Member of the Bundestag; for Bamberg;
- Incumbent
- Assumed office 17 October 2002
- Preceded by: Gerhard Scheu

Personal details
- Born: 12 November 1968 (age 57) Kemmern, West Germany
- Party: Christian Social Union
- Children: 2
- Education: University of Erlangen; University of Bayreuth; LMU Munich;

= Thomas Silberhorn =

German lawyer and politician (born 1968)

Thomas Silberhorn (born 12 November 1968) is a German lawyer and politician of the Christian Social Union (CSU) who has been serving as a member of the Bundestag from the state of Bavaria since 2002.

== Political career ==
Silberhorn first became a member of the Bundestag in the 2002 German federal election.
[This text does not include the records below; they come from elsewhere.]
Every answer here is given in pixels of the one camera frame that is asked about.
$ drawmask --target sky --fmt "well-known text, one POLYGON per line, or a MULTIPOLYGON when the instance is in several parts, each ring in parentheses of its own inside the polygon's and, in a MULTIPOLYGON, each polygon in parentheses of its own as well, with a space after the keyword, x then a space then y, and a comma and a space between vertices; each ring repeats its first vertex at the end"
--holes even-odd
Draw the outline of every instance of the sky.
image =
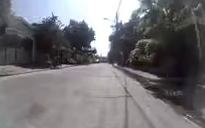
MULTIPOLYGON (((63 24, 70 19, 85 20, 96 32, 96 40, 91 43, 99 55, 106 56, 109 51, 110 27, 114 24, 119 0, 13 0, 13 12, 24 17, 28 22, 38 22, 42 18, 58 16, 63 24)), ((119 18, 127 22, 133 10, 139 7, 138 0, 123 0, 119 18)))

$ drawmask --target house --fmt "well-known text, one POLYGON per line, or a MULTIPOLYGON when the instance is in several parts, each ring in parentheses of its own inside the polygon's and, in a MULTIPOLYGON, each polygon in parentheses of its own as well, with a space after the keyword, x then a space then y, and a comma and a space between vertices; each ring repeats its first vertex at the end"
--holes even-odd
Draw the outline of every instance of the house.
POLYGON ((0 36, 0 65, 35 61, 34 47, 32 26, 22 17, 12 15, 0 36))

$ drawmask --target wall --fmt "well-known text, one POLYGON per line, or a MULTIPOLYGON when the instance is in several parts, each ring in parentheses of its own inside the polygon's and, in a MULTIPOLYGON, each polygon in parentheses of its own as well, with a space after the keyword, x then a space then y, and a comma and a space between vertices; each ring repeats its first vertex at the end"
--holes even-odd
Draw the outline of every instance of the wall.
POLYGON ((0 47, 0 65, 28 64, 31 55, 21 48, 0 47))

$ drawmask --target car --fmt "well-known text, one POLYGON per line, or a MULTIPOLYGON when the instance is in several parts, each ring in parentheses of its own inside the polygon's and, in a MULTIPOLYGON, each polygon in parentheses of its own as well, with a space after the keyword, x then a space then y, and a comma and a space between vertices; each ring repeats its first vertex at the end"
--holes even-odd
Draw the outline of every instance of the car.
POLYGON ((100 60, 99 59, 96 59, 96 61, 95 61, 96 63, 100 63, 100 60))

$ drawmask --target asphalt road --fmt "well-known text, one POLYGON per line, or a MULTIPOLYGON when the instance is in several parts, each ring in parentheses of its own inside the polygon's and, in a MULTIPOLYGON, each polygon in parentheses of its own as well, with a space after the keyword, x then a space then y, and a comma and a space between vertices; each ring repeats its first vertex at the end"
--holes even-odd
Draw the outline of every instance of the asphalt road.
POLYGON ((0 78, 0 128, 196 128, 108 64, 0 78))

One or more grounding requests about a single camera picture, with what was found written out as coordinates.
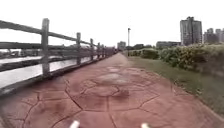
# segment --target building
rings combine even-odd
[[[117,49],[119,51],[124,51],[126,49],[126,42],[120,41],[117,43]]]
[[[216,29],[215,34],[218,38],[218,43],[222,43],[222,30],[221,29]]]
[[[181,42],[174,42],[174,41],[158,41],[156,43],[156,48],[163,49],[163,48],[170,48],[181,45]]]
[[[222,29],[221,32],[221,43],[224,43],[224,28]]]
[[[181,45],[202,43],[202,24],[201,21],[188,17],[180,21]]]
[[[204,43],[208,44],[216,44],[221,42],[221,29],[216,29],[216,33],[214,33],[213,28],[207,29],[207,32],[204,33]]]

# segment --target high-rise building
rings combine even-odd
[[[221,29],[216,29],[215,34],[218,38],[218,43],[221,43],[222,42],[222,30]]]
[[[188,17],[180,21],[181,45],[202,43],[202,24],[201,21]]]
[[[119,51],[123,51],[126,49],[126,42],[120,41],[117,43],[117,49]]]
[[[217,32],[219,33],[219,30],[217,29],[216,29],[216,33],[213,33],[213,28],[207,29],[207,32],[205,32],[203,35],[204,43],[208,43],[208,44],[219,43],[219,37],[217,36]]]
[[[221,43],[224,43],[224,28],[222,29],[221,32]]]

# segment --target walkway
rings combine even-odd
[[[9,97],[15,128],[224,128],[221,118],[159,75],[131,68],[122,54]]]

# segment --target overcast sky
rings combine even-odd
[[[180,41],[180,20],[194,16],[202,21],[203,31],[224,28],[222,0],[1,0],[0,20],[41,28],[49,18],[50,31],[115,46],[155,45],[157,41]],[[40,36],[0,30],[1,41],[39,43]],[[50,44],[74,42],[50,38]]]

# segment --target shrub
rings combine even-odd
[[[140,56],[141,55],[141,50],[131,50],[129,51],[130,56]]]
[[[175,67],[224,75],[224,45],[191,45],[163,49],[159,56]]]
[[[154,49],[143,49],[141,53],[142,58],[157,59],[159,57],[158,51]]]
He has served on the Committee on European Affairs (2002-2013); the Subcommittee on Foreign Trade (2005-2009); and the Committee on Legal Affairs (2009-2013). In addition to his committee assignments, he is a member of the German-Japanese Parliamentary Friendship Group.

In the negotiations to form a coalition government of the Christian Democrats (CSU together with the CDU) and the FDP following the 2009 federal elections, Silberhorn was part of the CDU/CSU delegation in the working group on foreign affairs, defense, Europe and development policy, led by Franz Josef Jung and Werner Hoyer. In the negotiations to form a Grand Coalition of the Christian Democrats and the Social Democrats (SPD) following the 2013 federal elections, Silberhorn was part of the CDU/CSU delegation in the working group on bank regulation and the Eurozone, led by Herbert Reul and Martin Schulz.

In the third cabinet of Chancellor Angela Merkel from 2013 to 2017, Silberhorn served as Parliamentary State Secretary at the Federal Ministry of Economic Cooperation and Development under minister Gerd Müller.

In the negotiations to form another coalition government under Merkel's leadership following the 2017 federal elections, Silberhorn was part of the working group on foreign policy, led by Ursula von der Leyen, Gerd Müller and Sigmar Gabriel.

From 2018 until 2021, Silberhorn served (alongside Peter Tauber) as one of two Parliamentary State Secretaries at the Federal Ministry of Defence under successive ministers Ursula von der Leyen (2018–2019) and Annegret Kramp-Karrenbauer (2019–2021).

In 2019, Silberhorn co-chaired the CSU's convention in Munich, alongside Markus Blume and Florian Hahn.

Since the 2021 elections, Silberhorn has been serving as his parliamentary group's spokesperson for Transatlantic relations.

In the negotiations to form a Grand Coalition between the Christian Democrats (CDU together with the Bavarian CSU) under the leadership of Friedrich Merz and the Social Democratic Party (SPD) following the 2025 German elections, Silberhorn was part of the CDU/CSU delegation in the working group on education, research and innovation policy, led by Karin Prien, Katrin Staffler and Oliver Kaczmarek.

== Other activities ==
- European Academy of Bavaria, Member of the Board of Trustees
- African Development Bank (AfDB), Ex-Officio Member of the Board of Governors (2013–2018)
- Deutsche Welle, Member of the Broadcasting Council (2013–2018)
- German Foundation for Peace Research (DSF), Member of the Board (2013–2018)
- German Institute for International and Security Affairs (SWP), Member of the Council (2013–2018)
- Federal Agency for Civic Education (BPB), Member of the Board of Trustees (2002–2005)

==Political positions==
In June 2017, Silberhorn voted against Germany's introduction of same-sex marriage.